#### DIRECTIONS:
From the entries below, return exactly the lines beginning at the one that contains "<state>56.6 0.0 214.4" and ending at the one that contains "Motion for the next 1", both of them included, and only those lines.

(Saved data entries)
************
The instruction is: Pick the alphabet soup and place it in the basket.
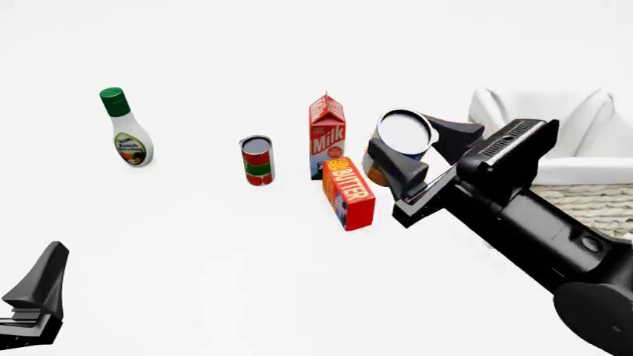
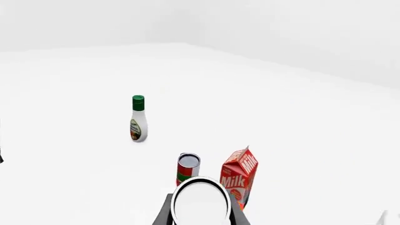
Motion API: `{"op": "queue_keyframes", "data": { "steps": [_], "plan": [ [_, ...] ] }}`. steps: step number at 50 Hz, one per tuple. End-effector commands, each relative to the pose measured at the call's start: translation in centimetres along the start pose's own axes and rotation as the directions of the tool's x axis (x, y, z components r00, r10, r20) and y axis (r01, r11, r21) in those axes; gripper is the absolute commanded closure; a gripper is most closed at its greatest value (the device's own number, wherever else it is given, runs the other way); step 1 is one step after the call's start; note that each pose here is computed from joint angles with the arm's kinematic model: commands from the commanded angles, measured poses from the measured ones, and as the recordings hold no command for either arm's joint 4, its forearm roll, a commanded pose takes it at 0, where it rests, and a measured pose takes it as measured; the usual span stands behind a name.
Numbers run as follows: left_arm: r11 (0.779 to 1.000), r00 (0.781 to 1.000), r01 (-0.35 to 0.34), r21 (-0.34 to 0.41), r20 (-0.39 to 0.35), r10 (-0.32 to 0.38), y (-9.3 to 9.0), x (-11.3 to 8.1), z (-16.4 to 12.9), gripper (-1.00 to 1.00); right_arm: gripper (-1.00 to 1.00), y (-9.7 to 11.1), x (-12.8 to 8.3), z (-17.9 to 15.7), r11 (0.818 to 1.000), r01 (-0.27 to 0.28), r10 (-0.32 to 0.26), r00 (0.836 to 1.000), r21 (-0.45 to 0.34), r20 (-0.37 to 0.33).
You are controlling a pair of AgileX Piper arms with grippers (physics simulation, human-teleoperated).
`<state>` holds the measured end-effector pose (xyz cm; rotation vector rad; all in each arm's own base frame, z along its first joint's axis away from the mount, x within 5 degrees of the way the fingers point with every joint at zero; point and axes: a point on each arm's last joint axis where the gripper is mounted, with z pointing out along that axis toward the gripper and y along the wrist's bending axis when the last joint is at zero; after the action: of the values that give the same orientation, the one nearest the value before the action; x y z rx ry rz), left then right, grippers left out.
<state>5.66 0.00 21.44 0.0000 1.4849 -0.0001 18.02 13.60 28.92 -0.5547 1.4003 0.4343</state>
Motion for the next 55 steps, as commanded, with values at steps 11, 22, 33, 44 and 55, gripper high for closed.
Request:
{"op": "queue_keyframes", "data": {
  "steps": [11, 22, 33, 44, 55],
  "plan": [
    [1.0, 1.0, 0.0, 0.0, 0.0, 0.0, 0.0, 0.0, 0.0, -1.0, 1.0, -4.5, -6.1, -3.1, 0.977, 0.05, -0.068, 0.995, 0.208, 0.078],
    [1.0, 1.0, 0.0, 0.0, 0.0, 0.0, 0.0, 0.0, 0.0, -1.0, 1.0, -6.2, -8.4, -4.0, 0.952, 0.064, -0.094, 0.992, 0.299, 0.087],
    [1.0, 1.0, 0.0, 0.0, 0.0, 0.0, 0.0, 0.0, 0.0, -1.0, 1.0, -7.8, -9.6, -5.2, 0.918, 0.078, -0.116, 0.99, 0.389, 0.075],
    [1.0, 1.0, 0.0, 0.0, 0.0, 0.0, 0.0, 0.0, 0.0, -1.0, 1.0, -9.0, -11.0, -7.3, 0.864, 0.116, -0.156, 0.987, 0.489, 0.042],
    [1.0, 1.0, 0.0, 0.0, 0.0, 0.0, 0.0, 0.0, 0.0, -1.0, 1.0, -10.1, -10.8, -9.6, 0.791, 0.137, -0.16, 0.987, 0.597, -0.015]
  ]
}}
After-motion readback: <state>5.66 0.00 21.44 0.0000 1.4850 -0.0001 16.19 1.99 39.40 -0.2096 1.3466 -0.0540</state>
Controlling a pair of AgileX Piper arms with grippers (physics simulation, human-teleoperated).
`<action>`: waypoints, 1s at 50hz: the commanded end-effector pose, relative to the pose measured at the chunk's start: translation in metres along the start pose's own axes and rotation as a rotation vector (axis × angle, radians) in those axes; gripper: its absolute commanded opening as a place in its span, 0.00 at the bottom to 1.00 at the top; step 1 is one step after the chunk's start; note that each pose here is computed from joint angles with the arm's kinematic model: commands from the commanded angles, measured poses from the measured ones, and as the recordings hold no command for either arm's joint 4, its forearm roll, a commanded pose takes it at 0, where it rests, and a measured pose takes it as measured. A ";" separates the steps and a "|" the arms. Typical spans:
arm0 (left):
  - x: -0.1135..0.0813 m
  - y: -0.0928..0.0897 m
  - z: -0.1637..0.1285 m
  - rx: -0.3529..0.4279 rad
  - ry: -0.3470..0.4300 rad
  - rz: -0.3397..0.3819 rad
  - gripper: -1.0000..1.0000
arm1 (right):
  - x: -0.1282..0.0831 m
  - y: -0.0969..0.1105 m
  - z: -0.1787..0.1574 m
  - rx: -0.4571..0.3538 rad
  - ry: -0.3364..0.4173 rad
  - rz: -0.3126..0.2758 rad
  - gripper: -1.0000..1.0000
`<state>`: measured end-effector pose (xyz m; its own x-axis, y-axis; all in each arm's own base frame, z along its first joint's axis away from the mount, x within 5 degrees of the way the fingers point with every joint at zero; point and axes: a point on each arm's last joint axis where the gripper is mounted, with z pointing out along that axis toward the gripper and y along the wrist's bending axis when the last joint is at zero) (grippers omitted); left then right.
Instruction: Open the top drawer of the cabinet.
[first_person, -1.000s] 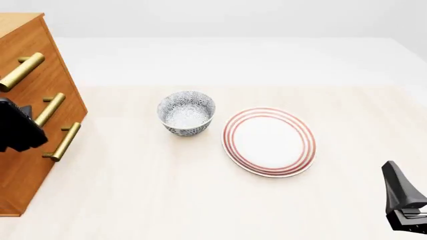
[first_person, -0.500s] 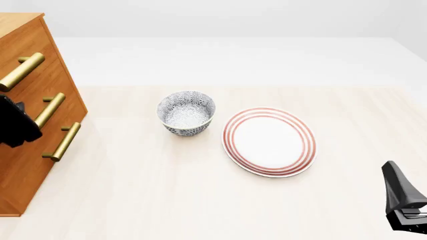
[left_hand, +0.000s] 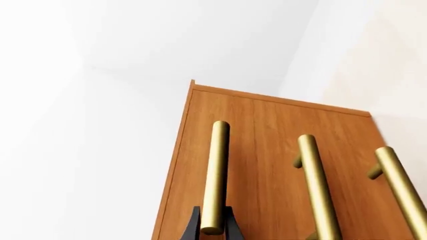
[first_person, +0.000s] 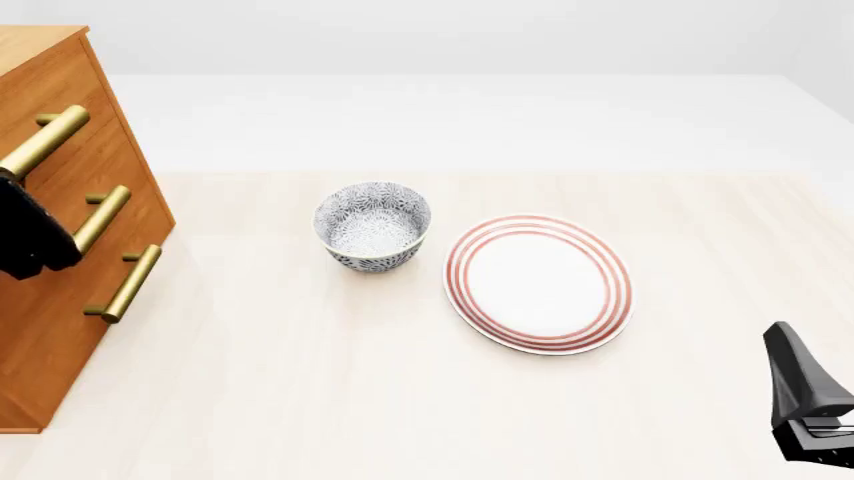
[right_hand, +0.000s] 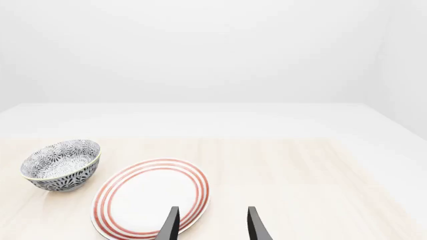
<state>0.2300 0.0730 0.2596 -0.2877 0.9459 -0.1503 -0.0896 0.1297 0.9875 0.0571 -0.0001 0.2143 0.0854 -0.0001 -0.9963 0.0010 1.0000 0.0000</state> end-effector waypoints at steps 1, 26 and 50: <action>0.001 -0.005 0.001 0.027 0.008 0.023 0.00 | 0.000 0.000 0.000 0.000 0.000 0.000 1.00; -0.015 -0.010 -0.012 0.014 -0.063 0.093 0.00 | 0.000 0.000 0.000 0.000 0.000 0.000 1.00; -0.037 -0.013 -0.014 0.017 -0.160 0.103 0.00 | 0.000 0.000 0.000 0.000 0.000 0.000 1.00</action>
<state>0.2261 0.0454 0.2582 -0.1848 0.9821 -0.0357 -0.0748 0.0222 0.9970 0.0571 -0.0001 0.2143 0.0854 0.0000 -0.9963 0.0010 1.0000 0.0001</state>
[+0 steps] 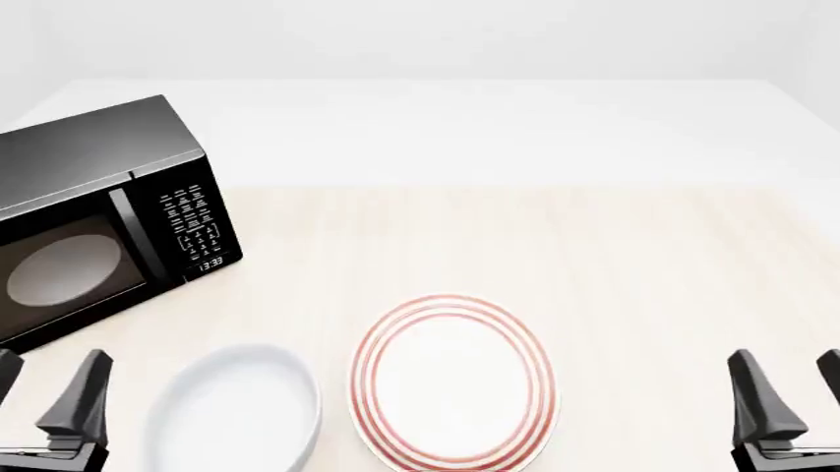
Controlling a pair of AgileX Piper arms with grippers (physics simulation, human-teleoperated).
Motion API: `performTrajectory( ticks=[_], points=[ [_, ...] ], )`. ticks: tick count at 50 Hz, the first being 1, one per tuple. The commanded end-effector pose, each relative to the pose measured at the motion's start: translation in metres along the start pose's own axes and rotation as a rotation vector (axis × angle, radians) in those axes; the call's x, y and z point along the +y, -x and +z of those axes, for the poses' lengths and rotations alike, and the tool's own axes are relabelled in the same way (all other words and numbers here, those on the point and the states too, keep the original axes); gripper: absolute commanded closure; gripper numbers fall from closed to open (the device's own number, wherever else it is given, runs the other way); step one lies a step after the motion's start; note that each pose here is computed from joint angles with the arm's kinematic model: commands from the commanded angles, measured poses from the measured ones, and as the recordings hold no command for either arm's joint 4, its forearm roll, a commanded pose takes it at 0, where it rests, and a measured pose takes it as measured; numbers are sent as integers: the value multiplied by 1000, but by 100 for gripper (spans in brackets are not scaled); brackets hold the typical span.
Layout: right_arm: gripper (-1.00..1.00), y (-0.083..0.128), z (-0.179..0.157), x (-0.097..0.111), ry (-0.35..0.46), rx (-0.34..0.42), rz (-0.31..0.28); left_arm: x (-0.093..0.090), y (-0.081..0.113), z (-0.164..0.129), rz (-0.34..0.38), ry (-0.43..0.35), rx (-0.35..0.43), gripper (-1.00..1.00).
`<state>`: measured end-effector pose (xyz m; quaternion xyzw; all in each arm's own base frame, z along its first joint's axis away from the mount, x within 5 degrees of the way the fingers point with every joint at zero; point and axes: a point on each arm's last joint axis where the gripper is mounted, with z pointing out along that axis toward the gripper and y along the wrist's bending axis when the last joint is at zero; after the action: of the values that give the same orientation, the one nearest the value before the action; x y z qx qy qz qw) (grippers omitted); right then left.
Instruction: Open the microwave.
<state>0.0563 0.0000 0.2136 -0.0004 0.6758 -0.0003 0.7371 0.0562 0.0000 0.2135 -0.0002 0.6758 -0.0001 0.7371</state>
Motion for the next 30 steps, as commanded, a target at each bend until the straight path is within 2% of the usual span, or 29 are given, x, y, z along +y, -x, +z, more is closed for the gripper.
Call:
performTrajectory(
  ticks=[1, 12, 15, 17, 18, 20, 23, 25, 30],
  points=[
    [-100, 1, 0, 0, 0, 1, -2, 0, 1, 0, -2, 1, 0, -100],
    [-100, 1, 1, 0, 1, 1, -3, 1, 4, 0, -2, 10, -14, -100],
    [-100, 1, 1, 0, 1, 1, -3, 0, 3, 0, -58, -5, -3, -100],
    [-100, 1, 1, 0, 1, 1, -3, 1, 4, 0, -22, 15, -10, -100],
    [-100, 1, 1, 0, 1, 1, -3, 2, 4, 0, -54, 28, -12, -100],
    [-100, 1, 1, 0, 0, 1, -3, 2, 4, 2, -48, 31, -6, -100],
    [-100, 1, 1, 0, 1, 1, -3, 4, 10, 7, 37, 68, 10, -100],
    [-100, 1, 1, 0, 1, 1, -3, 5, 13, 8, 10, 73, 11, -100],
    [-100, 1, 1, 0, 1, 1, -3, 7, 21, 13, 35, 97, 14, -100]
  ],
)
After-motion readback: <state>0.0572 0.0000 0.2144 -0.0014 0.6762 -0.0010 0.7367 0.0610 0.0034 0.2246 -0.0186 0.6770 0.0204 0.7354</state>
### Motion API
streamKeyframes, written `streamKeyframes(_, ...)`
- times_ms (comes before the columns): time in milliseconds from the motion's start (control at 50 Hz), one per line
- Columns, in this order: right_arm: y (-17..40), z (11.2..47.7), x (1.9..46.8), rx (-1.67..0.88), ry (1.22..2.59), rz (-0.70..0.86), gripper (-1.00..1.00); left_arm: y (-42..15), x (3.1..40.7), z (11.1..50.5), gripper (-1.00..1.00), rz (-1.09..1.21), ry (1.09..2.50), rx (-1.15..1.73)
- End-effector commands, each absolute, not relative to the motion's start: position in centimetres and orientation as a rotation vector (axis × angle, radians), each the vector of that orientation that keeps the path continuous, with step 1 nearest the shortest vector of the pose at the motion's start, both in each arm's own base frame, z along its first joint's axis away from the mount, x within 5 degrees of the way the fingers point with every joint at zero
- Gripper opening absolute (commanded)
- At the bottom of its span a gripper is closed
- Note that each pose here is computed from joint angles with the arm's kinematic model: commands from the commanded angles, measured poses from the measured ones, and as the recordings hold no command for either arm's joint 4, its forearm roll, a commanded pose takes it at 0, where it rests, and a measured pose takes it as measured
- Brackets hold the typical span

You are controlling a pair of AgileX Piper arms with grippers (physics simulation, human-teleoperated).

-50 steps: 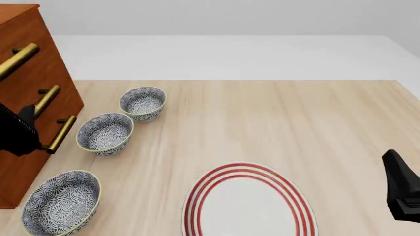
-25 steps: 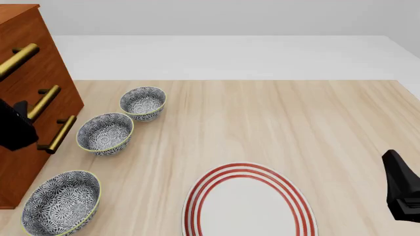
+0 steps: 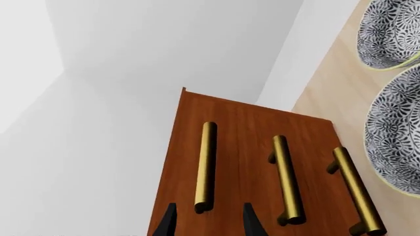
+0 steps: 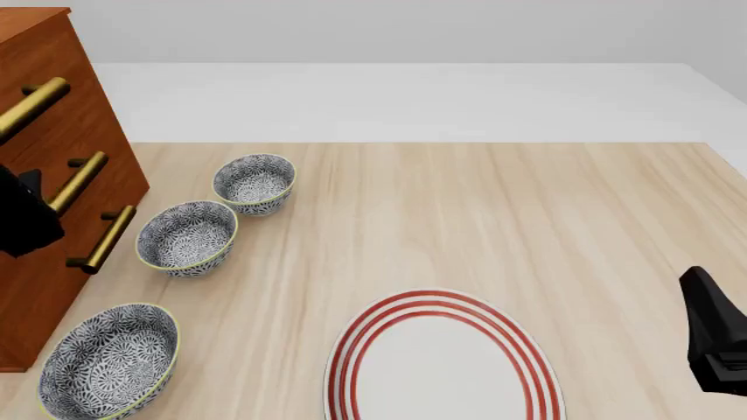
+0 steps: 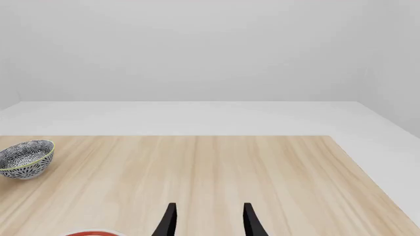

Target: Open the top drawer of the cabinet.

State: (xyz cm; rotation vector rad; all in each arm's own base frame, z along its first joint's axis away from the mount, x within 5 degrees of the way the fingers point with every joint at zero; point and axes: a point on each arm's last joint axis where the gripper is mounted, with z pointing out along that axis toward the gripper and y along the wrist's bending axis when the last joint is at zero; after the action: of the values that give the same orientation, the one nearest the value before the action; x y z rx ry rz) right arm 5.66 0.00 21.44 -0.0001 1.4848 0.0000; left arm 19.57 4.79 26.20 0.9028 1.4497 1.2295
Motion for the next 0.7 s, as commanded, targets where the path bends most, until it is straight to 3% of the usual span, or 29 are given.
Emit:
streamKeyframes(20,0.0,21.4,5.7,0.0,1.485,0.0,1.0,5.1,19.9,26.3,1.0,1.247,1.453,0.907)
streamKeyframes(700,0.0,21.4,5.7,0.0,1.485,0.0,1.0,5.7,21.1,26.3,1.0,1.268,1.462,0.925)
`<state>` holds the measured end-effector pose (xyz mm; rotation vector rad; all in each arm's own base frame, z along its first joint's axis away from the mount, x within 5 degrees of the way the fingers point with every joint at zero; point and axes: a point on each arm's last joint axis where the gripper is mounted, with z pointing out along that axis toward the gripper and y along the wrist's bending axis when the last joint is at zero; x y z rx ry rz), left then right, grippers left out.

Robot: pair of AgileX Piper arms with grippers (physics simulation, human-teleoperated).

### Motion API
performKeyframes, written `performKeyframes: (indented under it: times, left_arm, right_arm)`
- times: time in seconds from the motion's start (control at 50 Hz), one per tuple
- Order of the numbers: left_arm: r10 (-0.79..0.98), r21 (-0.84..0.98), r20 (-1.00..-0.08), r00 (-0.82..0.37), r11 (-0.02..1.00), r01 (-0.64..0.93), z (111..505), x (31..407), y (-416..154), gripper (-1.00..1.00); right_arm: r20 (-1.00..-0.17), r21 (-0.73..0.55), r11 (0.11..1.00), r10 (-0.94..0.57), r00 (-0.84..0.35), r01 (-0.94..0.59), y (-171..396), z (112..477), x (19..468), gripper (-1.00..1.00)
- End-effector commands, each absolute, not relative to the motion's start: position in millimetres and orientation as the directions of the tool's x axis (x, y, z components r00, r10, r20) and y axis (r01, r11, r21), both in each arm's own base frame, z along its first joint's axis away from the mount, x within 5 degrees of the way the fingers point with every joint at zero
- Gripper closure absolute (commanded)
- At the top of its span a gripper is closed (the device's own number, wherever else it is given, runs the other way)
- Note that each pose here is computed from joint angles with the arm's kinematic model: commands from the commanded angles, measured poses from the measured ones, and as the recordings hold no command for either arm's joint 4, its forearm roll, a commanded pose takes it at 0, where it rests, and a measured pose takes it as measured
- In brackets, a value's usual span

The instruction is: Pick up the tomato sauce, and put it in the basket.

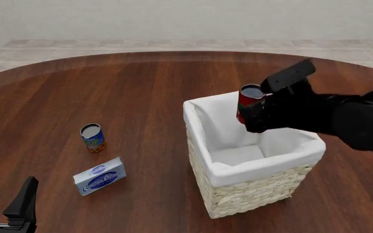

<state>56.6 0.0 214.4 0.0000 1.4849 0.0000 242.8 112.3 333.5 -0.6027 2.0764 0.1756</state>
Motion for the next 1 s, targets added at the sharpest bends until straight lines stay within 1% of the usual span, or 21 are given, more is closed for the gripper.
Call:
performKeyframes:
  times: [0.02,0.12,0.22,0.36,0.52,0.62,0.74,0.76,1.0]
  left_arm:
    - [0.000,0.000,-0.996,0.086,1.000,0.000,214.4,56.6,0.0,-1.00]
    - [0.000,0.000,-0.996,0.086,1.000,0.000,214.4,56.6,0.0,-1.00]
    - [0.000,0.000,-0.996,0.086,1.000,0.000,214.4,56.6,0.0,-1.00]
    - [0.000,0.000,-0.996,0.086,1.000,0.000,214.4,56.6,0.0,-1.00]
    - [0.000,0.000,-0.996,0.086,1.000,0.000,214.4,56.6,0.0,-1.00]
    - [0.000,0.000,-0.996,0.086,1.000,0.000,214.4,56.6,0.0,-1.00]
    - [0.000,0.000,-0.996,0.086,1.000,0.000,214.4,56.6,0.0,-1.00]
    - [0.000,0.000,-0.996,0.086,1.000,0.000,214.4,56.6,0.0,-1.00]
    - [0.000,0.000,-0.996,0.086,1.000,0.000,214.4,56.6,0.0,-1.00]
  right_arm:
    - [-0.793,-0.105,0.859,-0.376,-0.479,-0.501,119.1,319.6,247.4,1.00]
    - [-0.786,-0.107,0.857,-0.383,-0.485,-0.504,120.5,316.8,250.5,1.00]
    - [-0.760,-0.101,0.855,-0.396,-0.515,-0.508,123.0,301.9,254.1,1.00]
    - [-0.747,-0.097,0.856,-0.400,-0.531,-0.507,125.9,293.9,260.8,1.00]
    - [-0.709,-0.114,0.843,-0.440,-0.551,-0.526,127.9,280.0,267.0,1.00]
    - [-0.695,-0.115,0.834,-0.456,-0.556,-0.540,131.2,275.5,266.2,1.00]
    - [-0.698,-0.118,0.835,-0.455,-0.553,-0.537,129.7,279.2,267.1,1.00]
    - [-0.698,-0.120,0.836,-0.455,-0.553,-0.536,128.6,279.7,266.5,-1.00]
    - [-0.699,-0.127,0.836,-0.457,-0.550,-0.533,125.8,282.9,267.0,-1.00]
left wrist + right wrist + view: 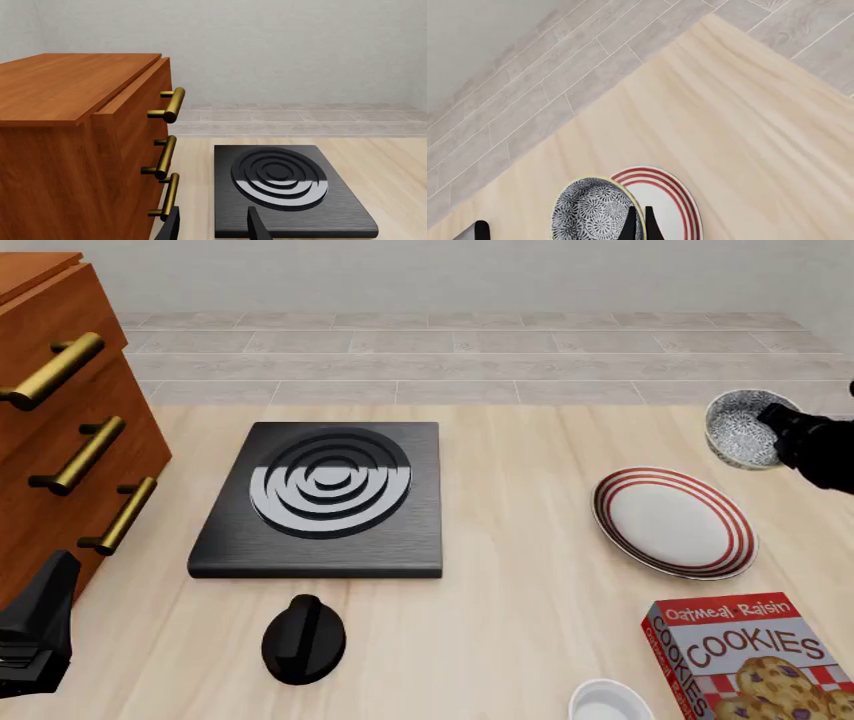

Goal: Pick the akita bowl on the cookies box and place it on the plate.

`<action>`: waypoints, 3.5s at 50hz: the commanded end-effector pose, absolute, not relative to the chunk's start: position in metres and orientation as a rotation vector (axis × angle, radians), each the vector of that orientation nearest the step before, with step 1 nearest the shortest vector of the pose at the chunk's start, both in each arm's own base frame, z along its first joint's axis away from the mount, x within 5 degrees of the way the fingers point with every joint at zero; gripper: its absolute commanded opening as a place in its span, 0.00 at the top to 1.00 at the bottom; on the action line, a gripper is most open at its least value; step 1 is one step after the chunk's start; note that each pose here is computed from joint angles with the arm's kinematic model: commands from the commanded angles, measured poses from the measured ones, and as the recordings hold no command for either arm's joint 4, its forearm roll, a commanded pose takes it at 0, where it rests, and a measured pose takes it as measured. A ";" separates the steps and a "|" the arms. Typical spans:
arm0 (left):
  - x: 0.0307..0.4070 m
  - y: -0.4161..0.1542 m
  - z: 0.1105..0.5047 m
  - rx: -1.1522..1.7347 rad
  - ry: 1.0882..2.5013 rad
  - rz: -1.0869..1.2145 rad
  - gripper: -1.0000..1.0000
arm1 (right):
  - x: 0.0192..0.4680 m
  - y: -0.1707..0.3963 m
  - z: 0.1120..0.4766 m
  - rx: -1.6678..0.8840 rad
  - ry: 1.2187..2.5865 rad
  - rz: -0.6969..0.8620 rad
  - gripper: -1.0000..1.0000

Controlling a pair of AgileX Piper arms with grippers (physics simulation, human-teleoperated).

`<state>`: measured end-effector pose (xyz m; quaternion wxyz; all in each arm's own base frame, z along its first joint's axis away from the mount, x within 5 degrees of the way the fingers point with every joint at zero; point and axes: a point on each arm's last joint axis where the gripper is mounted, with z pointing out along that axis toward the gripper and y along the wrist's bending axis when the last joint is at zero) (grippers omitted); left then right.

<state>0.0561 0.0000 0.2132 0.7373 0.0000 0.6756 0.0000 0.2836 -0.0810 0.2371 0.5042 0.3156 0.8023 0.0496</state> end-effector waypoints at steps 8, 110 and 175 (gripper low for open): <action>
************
#### OUTPUT OF THE TASK:
<state>56.6 0.0 214.4 0.0000 1.4849 0.0000 242.8 112.3 333.5 -0.6027 2.0764 0.1756</state>
Motion for the next 1 s, targets added at the sharpest bends until straight lines stay within 1% of the usual span, or 21 are given, more is closed for the gripper.

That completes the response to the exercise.